## Exercise brief:
Every line containing the string "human" should be returned from the records.

___ Data for the task

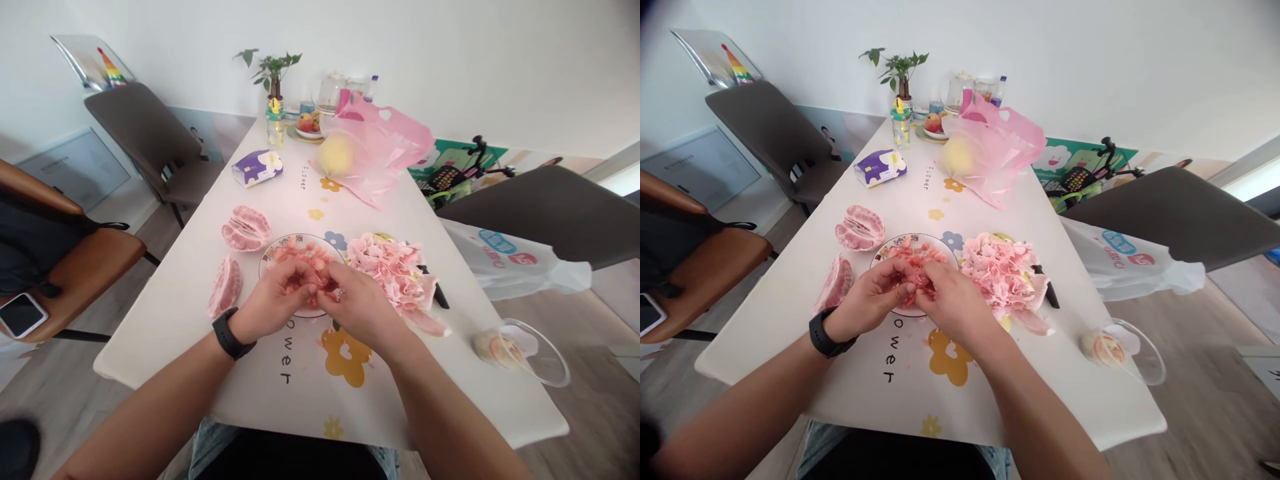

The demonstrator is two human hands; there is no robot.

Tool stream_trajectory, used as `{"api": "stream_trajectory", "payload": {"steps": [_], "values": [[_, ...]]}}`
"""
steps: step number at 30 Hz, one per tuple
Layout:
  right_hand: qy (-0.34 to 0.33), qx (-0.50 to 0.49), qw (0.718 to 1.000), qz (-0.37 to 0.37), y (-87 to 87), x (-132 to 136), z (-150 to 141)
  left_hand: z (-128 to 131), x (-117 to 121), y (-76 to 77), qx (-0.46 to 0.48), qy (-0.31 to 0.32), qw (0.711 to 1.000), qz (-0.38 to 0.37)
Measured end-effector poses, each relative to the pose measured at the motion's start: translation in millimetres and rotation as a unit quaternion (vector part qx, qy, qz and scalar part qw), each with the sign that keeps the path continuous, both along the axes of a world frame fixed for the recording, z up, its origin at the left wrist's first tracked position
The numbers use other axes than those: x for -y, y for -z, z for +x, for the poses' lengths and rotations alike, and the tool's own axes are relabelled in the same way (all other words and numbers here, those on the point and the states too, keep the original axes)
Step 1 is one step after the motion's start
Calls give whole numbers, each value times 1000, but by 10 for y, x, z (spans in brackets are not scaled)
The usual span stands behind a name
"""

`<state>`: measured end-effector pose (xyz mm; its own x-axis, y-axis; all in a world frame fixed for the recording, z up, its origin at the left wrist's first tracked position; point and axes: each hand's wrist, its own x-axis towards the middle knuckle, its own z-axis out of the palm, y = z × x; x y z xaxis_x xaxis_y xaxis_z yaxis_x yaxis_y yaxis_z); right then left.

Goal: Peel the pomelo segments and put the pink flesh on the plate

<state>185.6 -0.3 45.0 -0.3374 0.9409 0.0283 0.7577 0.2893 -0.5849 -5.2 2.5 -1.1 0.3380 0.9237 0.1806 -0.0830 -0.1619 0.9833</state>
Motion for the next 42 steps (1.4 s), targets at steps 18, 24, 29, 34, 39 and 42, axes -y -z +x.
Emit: {"api": "stream_trajectory", "payload": {"steps": [18,24,29,34,39,42], "values": [[27,33,987,158,96,-108,59,-81,-62,-43,97,-78,992,-15],[29,-58,992,105,98,-129,25,-73,-61,-70,103,-89,991,18],[17,-97,991,86,110,-119,21,-74,-61,-47,100,-116,987,43],[30,-155,986,56,133,-114,24,-78,-64,-5,91,-137,985,42],[33,-178,982,43,164,-105,18,-79,-72,-1,67,-166,981,68],[18,-178,982,51,176,-106,23,-79,-62,5,61,-176,979,79]]}}
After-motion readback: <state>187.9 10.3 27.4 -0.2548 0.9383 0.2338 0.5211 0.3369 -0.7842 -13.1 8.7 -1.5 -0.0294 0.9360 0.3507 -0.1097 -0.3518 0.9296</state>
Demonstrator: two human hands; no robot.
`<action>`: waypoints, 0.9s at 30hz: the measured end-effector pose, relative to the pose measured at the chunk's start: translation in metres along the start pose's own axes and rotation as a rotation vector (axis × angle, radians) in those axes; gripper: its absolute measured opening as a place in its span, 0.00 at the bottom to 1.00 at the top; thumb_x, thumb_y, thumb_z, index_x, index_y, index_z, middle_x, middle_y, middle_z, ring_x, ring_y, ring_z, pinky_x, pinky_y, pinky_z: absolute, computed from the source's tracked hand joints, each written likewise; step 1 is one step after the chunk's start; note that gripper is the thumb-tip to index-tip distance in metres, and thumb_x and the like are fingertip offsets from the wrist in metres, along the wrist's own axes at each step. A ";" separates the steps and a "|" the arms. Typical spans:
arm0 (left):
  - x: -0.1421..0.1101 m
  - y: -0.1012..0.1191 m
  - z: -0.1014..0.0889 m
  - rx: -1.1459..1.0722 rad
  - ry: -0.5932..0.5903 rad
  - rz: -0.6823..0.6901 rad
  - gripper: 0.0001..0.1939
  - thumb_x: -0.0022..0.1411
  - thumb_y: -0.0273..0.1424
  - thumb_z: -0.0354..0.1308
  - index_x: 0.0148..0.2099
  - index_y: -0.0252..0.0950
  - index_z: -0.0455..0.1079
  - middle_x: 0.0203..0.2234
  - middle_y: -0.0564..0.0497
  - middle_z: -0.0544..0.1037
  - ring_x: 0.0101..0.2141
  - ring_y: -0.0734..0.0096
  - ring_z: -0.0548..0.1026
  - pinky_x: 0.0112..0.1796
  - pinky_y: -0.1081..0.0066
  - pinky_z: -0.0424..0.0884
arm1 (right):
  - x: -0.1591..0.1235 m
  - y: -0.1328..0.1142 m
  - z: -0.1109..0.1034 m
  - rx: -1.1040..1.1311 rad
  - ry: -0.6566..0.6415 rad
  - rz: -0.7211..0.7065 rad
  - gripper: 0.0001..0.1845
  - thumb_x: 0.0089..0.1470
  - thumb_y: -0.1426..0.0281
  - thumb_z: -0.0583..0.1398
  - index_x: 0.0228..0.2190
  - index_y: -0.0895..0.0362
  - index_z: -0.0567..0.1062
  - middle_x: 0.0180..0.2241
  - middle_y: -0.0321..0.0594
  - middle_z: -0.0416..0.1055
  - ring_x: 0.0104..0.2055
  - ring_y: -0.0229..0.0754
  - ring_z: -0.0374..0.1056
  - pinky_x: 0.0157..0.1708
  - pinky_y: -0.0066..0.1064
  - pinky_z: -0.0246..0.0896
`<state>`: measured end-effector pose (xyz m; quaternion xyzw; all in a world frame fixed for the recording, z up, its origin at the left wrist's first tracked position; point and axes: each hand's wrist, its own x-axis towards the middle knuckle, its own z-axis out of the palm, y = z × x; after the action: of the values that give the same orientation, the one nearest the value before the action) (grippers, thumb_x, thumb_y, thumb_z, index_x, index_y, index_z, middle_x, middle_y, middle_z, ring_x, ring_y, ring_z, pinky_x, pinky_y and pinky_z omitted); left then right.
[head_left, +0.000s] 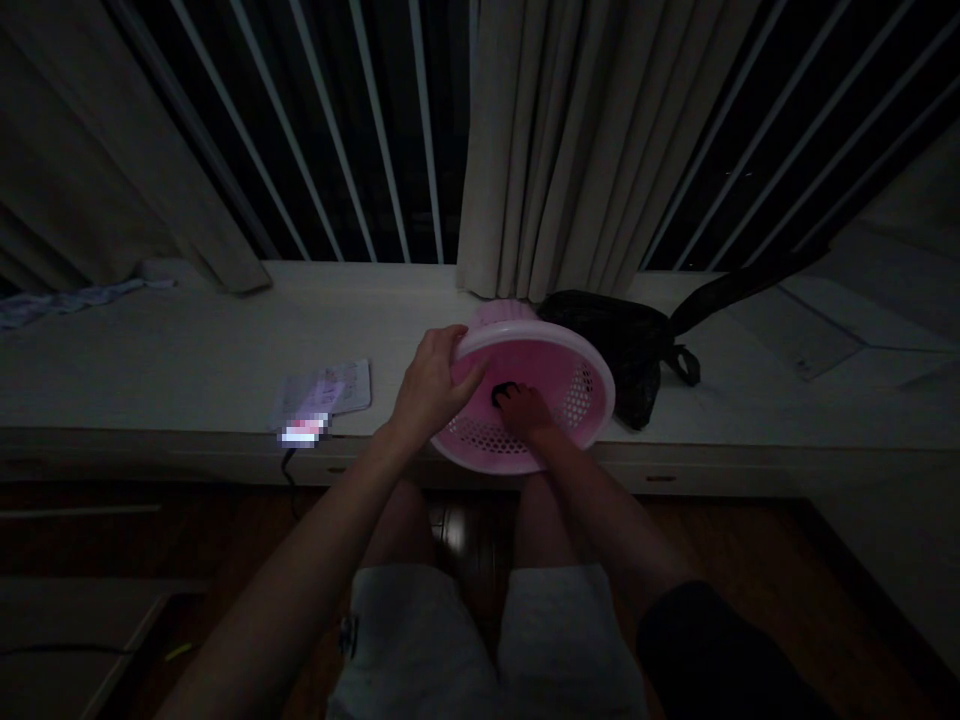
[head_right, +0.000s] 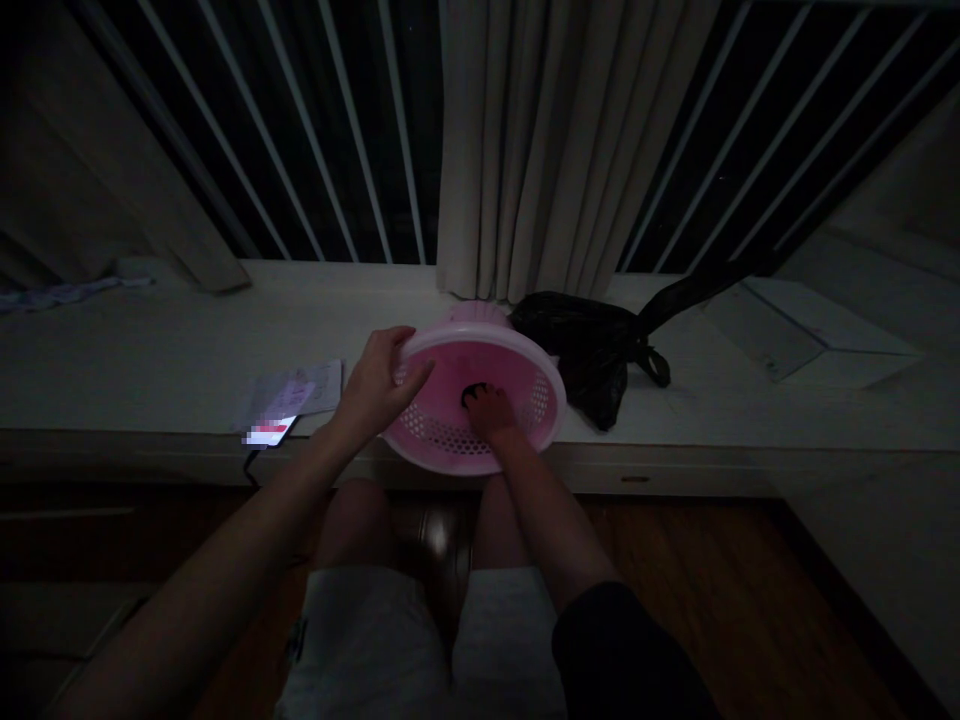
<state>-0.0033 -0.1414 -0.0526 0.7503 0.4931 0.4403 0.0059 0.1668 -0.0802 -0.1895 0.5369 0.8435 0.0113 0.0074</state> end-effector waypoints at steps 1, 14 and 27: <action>0.007 0.004 0.002 0.033 -0.032 0.030 0.22 0.57 0.38 0.54 0.52 0.33 0.60 0.42 0.42 0.66 0.43 0.63 0.65 0.46 0.65 0.61 | 0.000 0.000 0.000 0.003 0.003 0.005 0.21 0.56 0.68 0.42 0.47 0.55 0.65 0.48 0.48 0.58 0.50 0.46 0.51 0.47 0.39 0.45; 0.101 0.042 0.035 -0.342 -0.361 -0.089 0.19 0.27 0.23 0.68 0.30 0.33 0.74 0.22 0.53 0.71 0.26 0.68 0.68 0.38 0.68 0.63 | 0.001 0.004 0.003 0.056 0.052 0.028 0.20 0.57 0.67 0.42 0.47 0.54 0.65 0.47 0.47 0.59 0.49 0.46 0.51 0.46 0.39 0.48; 0.103 0.034 0.025 -0.444 -0.502 -0.252 0.19 0.33 0.08 0.50 0.19 0.35 0.73 0.14 0.55 0.71 0.18 0.71 0.68 0.33 0.72 0.66 | 0.026 0.019 -0.026 0.058 -0.228 0.089 0.19 0.56 0.65 0.50 0.46 0.63 0.66 0.45 0.46 0.61 0.48 0.38 0.58 0.49 0.39 0.56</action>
<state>0.0510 -0.0716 0.0145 0.7488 0.4573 0.3345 0.3438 0.1719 -0.0491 -0.1627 0.5717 0.8124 -0.0741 0.0874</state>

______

## Expected answer:
The demonstrator is two human hands; there is no robot.
Demonstrator: two human hands; no robot.

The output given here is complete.